The researchers found that although China’s water use doubled between 1965 and 2013, there was a widespread slowdown in the growth rates from 10.66 km3 per year before 1975, to 6.23 km3 per year in 1975 to 1992, and further down to 3.59 km3 per year in the following years. These decelerations were attributed to reduced water-use in irrigation and industry, which partly offset the increase driven by pronounced socioeconomic growth. The adoption of highly efficient irrigation techniques such as drip or sprinkler irrigation systems and industrial water recycling technologies explained most of the observed reduction of water-use intensities across China. Without these technologies, China’s freshwater withdrawals would have been 80% more than the actual water use over the last two decades.

While water-conserving technological adoptions can deliver benefits of decoupling water use from socioeconomic development, studies in other countries have revealed an opposite relationship where technological adoption has led to an increase in intensive farming and thereby an increase in water use. According to the study, the first reason for these inconsistent results could be that intensive farming, such as high planting density and more sequential cropping had already been well developed in many Chinese prefectures. The second reason may lie in the nature of land institution in China where additional intensification requiring a change in irrigation infrastructure has been difficult to adopt due to the high fixed costs of the small fields allocated to farmers.

The authors explain that in China, the technological adoptions were accompanied by policy interventions including about 40 laws, regulations, programs, and action plans.
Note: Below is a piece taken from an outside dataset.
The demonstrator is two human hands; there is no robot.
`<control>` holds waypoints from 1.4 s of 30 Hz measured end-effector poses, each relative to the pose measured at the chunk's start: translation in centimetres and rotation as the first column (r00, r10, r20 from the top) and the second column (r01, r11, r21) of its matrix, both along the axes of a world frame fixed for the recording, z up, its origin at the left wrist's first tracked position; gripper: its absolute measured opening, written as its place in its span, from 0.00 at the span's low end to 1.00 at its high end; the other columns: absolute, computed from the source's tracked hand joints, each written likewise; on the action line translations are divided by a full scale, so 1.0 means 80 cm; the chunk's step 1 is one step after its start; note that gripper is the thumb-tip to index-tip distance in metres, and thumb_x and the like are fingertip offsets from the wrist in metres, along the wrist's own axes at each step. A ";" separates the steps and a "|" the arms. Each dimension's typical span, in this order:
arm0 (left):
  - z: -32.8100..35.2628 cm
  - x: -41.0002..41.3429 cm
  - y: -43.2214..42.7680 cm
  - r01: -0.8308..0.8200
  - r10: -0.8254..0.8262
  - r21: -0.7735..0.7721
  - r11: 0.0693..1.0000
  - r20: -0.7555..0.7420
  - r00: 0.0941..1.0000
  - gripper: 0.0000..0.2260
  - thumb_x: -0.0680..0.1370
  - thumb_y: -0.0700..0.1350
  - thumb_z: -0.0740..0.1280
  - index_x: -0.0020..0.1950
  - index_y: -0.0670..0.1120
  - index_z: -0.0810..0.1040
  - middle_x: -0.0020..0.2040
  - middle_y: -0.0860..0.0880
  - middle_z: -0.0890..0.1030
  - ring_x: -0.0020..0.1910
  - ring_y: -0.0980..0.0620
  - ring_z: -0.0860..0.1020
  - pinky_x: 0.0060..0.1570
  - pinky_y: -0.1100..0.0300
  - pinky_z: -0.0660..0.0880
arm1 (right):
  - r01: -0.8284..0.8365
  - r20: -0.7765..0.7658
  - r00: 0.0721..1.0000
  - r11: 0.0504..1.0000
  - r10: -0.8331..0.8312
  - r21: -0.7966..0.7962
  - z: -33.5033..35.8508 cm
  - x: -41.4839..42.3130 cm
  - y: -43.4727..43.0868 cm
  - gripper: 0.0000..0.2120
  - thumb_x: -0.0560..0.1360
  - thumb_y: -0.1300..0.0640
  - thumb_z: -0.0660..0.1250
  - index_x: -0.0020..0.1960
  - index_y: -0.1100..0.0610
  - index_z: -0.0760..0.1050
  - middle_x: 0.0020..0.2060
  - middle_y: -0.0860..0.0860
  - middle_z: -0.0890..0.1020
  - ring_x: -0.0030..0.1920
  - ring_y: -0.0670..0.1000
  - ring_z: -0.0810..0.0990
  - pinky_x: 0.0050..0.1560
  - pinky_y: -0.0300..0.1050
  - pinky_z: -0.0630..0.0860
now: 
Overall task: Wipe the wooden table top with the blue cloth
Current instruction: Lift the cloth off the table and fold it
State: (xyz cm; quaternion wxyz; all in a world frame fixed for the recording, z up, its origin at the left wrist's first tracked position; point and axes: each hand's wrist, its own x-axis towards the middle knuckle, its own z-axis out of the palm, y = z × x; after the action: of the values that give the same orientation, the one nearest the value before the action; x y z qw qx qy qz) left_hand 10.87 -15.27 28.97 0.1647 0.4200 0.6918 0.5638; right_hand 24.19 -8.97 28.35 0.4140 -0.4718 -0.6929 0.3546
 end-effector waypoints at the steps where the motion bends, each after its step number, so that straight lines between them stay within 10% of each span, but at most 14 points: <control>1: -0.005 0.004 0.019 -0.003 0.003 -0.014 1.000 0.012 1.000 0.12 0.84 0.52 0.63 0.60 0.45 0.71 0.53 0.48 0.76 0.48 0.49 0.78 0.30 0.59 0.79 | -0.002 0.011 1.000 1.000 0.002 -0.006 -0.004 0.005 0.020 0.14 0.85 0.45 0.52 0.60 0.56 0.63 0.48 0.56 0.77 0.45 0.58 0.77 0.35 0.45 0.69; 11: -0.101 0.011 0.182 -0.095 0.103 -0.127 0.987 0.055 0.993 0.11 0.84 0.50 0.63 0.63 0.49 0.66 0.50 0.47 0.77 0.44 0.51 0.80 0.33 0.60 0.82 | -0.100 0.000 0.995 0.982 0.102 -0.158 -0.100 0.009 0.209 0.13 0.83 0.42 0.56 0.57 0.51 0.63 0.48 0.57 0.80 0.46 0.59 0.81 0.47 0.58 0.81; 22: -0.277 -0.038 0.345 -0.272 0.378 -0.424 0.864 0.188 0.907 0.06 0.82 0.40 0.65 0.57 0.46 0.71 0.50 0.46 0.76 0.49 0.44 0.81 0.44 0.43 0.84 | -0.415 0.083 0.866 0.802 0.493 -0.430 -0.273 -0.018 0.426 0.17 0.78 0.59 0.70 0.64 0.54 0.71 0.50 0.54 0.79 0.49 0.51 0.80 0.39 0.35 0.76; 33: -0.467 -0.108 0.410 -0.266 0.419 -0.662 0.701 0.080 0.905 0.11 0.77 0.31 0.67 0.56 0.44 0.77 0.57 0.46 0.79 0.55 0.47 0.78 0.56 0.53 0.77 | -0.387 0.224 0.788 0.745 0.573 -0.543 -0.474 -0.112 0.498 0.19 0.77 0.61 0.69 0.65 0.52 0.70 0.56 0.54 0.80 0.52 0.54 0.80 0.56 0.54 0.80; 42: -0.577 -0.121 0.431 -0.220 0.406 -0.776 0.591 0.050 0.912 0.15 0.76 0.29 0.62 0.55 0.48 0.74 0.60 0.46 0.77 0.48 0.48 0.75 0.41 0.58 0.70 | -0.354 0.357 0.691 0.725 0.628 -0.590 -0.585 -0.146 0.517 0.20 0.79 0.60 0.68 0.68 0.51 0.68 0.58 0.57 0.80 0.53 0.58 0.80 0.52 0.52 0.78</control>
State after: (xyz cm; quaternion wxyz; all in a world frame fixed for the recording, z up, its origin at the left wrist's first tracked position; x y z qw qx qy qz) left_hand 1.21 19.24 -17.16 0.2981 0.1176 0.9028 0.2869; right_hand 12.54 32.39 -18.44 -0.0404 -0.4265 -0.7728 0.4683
In addition, the growth of China’s water use is very likely to continue to slow down, as the latest policy interventions provide a more stringent constraint to approach a peak of water withdrawal. However, uncertainties and potential future water scarcity will come from three aspects:

First, China’s land institution is undergoing a rapid transition towards large-scale farming through the farmland transfer system issued in 2014 alongside the adoption of water-conserving irrigation planned to cover 75% of the irrigated area in 2030. These ongoing transitions may lead farmers to expand irrigated areas or shift to water-intensive crops, which could offset the savings due to future improvement of irrigation efficiency.

The results further indicate that the westward development of the industrial sector has worsened water scarcity in many arid and semi-arid regions. High industrial water recycling has already been adopted in almost all these regions (>88%) except in Xinjiang, so that the potential for further water conservation would be limited. Without a stronger enforcement of capping water withdrawal, the industrial sector may become the most important driver continuing to increase water use.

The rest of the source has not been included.